Records supplied —
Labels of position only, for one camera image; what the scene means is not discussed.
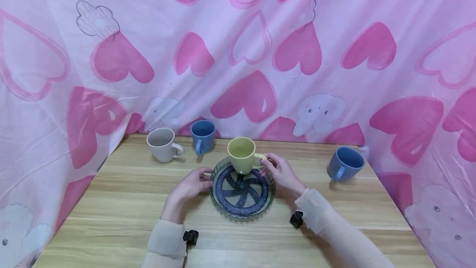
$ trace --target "table surface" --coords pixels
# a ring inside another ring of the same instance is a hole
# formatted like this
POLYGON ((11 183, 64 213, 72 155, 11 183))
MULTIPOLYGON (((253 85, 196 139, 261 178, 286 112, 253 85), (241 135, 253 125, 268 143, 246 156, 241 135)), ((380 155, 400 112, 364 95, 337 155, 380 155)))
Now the table surface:
MULTIPOLYGON (((152 228, 168 193, 190 170, 213 168, 227 156, 229 140, 196 156, 191 138, 177 137, 185 154, 162 164, 150 154, 144 135, 126 137, 107 159, 35 268, 140 267, 152 228)), ((359 228, 397 267, 435 267, 369 164, 346 183, 330 182, 326 165, 334 145, 257 141, 257 152, 288 159, 308 187, 319 190, 343 217, 359 228)), ((294 200, 276 190, 258 219, 237 222, 221 214, 209 195, 186 203, 188 230, 198 230, 185 268, 342 267, 330 246, 306 227, 289 224, 294 200)))

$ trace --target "beige sleeve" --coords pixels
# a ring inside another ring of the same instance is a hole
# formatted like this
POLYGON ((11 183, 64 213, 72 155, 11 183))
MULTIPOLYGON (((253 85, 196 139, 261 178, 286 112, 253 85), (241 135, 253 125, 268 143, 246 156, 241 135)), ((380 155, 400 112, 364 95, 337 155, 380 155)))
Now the beige sleeve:
POLYGON ((184 232, 184 225, 160 219, 149 238, 142 268, 182 268, 187 256, 184 232))
POLYGON ((356 227, 335 212, 315 189, 295 201, 306 226, 328 241, 349 268, 394 268, 388 258, 356 227))

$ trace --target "wrist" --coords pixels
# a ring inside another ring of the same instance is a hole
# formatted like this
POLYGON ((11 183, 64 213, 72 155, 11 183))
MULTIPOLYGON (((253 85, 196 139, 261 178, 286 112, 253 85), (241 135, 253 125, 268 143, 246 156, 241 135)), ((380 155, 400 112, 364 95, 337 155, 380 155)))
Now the wrist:
POLYGON ((170 195, 165 200, 165 205, 160 215, 160 219, 166 220, 175 224, 181 224, 181 212, 182 205, 185 202, 183 198, 176 195, 175 193, 170 193, 170 195))
POLYGON ((297 182, 293 187, 292 187, 292 192, 296 198, 299 198, 302 196, 303 192, 307 189, 307 187, 301 183, 297 182))

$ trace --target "blue mug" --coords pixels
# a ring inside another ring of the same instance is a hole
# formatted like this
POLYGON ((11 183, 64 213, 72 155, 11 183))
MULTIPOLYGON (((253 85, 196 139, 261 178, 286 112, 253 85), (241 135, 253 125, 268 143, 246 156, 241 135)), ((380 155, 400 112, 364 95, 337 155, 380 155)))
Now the blue mug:
POLYGON ((211 121, 198 120, 192 124, 190 129, 197 155, 202 155, 213 149, 213 145, 215 145, 215 125, 211 121))
POLYGON ((328 174, 332 180, 341 182, 350 179, 365 165, 365 160, 357 150, 340 147, 332 155, 328 165, 328 174))

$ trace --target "person's left hand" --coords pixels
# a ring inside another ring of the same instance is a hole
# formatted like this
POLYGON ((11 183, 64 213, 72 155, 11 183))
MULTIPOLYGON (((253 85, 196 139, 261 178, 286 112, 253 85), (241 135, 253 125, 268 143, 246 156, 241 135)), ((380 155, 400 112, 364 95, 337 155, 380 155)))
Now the person's left hand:
POLYGON ((187 176, 180 181, 172 190, 170 196, 184 202, 190 198, 195 197, 201 192, 205 192, 213 185, 210 175, 213 170, 207 167, 201 167, 191 171, 187 176))

Exercise description — With "pixels" as the search string, filter the records and return each line that has it.

Task result —
$ trace --target "table surface" --coords pixels
$ trace --target "beige sleeve" --coords pixels
$ trace --target "wrist" --coords pixels
$ trace --target "blue mug" --coords pixels
$ trace --target "person's left hand" --coords pixels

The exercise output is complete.